Вялость, серость, необязательность — вот качества, отличающие эти образчики. Если автор не знает, как выстроить первую фразу, ожидать откровений в последующих не приходится. Виноват, но мне, максималисту, необходимы в ней: звук, поиск, всплеск, искус, изыск, посыл. Предъявите мне ваше как — пропуск в истинное, а что — уберите, что — я придумаю сам. Мысля так, я закрываю книгу, глаза и засыпаю сном олимпийского чукчи. Мне снится, что на дворе — последняя четверть двадцатого века. За минувшую сотню лет в балете, в живописи, в скульптуре, в музыке, на театре, в архитектуре имели место невероятные формалистические дерзания, произошло обновление принципов, методов, средств. Все искусство переродилось и соответствует своему времени: все — за исключением словесности. Она не воспринимается более как блестящая светская дама. С ней приключилось печальное.

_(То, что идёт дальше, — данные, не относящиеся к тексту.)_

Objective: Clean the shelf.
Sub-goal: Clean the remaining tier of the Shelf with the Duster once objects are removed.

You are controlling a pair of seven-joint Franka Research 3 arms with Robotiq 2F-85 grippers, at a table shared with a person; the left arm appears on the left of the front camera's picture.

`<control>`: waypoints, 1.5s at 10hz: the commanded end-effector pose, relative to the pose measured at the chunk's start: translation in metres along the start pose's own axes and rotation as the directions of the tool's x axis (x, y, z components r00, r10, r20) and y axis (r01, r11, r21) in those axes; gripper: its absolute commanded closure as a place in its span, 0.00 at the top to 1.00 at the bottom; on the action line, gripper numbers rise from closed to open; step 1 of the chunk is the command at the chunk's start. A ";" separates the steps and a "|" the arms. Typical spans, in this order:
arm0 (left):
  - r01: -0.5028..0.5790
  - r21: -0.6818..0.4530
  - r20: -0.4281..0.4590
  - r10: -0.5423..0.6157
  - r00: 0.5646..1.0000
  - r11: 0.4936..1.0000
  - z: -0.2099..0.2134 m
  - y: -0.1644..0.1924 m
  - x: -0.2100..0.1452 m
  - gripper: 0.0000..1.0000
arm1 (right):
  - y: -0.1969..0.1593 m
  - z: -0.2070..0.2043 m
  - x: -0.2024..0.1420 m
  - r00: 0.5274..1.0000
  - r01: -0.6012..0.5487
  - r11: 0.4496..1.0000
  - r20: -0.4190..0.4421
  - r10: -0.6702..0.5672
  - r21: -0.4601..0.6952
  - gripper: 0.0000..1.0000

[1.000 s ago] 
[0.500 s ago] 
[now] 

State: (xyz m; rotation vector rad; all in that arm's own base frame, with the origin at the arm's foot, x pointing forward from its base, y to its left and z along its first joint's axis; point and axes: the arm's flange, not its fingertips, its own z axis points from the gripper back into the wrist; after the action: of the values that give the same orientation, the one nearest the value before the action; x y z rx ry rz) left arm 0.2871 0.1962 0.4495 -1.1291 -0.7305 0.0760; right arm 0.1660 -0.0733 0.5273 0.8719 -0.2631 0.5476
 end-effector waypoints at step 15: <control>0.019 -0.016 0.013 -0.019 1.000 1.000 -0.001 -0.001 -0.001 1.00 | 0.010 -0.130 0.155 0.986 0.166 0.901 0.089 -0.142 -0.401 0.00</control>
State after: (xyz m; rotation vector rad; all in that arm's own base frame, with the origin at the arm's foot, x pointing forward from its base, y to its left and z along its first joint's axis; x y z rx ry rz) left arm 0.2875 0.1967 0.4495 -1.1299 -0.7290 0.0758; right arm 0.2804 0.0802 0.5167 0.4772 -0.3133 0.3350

На старости лет она пошла по рукам и вышла на панель Голливуда. Она одряхлела и подурнела и пи­тается манной кашей. За нею не посылают авто, и она по-прежнему ездит на паре гне­дых одров, запряженных зарей реализма, до изобретения электричества и потока созна­ния. И все это происходит в стране, где Горький побывал лишь проездом, где никто никогда не рубил ветвей древу модернизма и алеуты, как ни в чем не бывало, занимают­ся своим делом. Пытаясь принять участие в потерпевшей, я решаю дать объявление в газету. Униженной и оскорбленной срочно требуется возвышенное, необщее выраженье лица. Звонить в любое время. Спросить Ли­тературу. Бегу по редакциям. Однако редак­ции заперты, и на всех дверях — одна и та же табличка: Все ушли в писатели. Пытаюсь проснуться — вотще. Ведь у литературных кошмаров на редкость цепкие когти. В от­чаянии порываюсь вспомнить какую-нибудь молитву, но вместо молитвы на ум приходит первая Иоаннова фраза. И без устали повто­ряю: В начале было Слово, и Слово было у Бога, и Слово было Бог. И всякий раз добав­ляю: Да будет.